SALGA backs pension fund reforms
The South African Local Government Association (SALGA) in KwaZulu-Natal has noted, with dismay, the delays in pension fund reforms that were promised by the national treasury at the beginning of the Covid-19 pandemic.
KZN SALGA chairperson, Thami Ntuli, said the National Treasury released the draft bill for public comment on 29 July 2022, the result of an intensive process of consultations.
“The unfortunate outcome of these processes has been a delay in the implementation of the pension fund ‘two-pot’ system for pension funds.
"Treasury proposes a 'two-pot' system to provide for: a retirement pot of which twothirds of future contributions must be preserved until retirement; and an accessible pot of which one-third of future contributions can be accessed because of financial hardship without first having to resign from existing employment.
“Treasury also proposes that the two-pot system should apply to defined benefit funds and retirement annuity funds,” he said.
Ntuli said as the association, they believe the implementation of this system would help Small, Micro, and Medium Enterprises (SMMEs) sector as well as home-based businesses.
“SALGA along with many economists believe small business development is the solution to South Africa’s unemployment problem. With floods and Covid-19 having had a devastating impact on small businesses, the government needs to act quickly.
“This month, the Reserve Bank again increased interest rates, by 75 basis points. The repo rate is now 6.25% and the prime lending rate is 9.75%.
"Surely SMME recovery cannot be funded by debt when the cost of loans is increasing. Access to a portion of one’s own money is surely the better option,” he said.

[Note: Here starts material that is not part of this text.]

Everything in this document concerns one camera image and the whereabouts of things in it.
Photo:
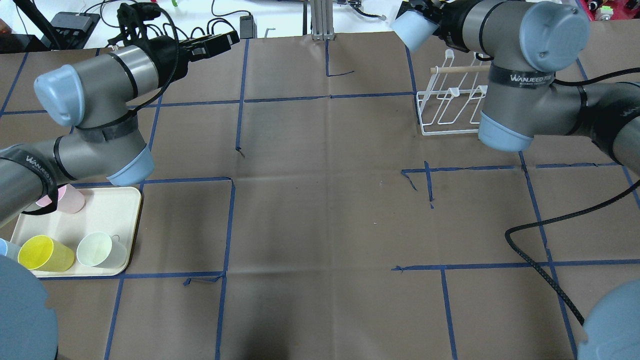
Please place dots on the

He added that as long as SMMEs cannot get capital injections from their owners, the longer they will struggle to replenish stock, take advantage of economies of scale, and thus stay afloat.
“When businesses fail, they cannot keep up with their municipal services obligations. SALGA, as the employer body for municipalities, is supportive of removing the tax deduction in respect of contributions to the access pot and making the withdrawal tax-free.
"This would create a taxfree savings account within a retirement fund. Moreover, the system should not only apply to new contributions.
"Existing funds, accumulated before the implementation date, should be subjected to the two-pot systems,” he said.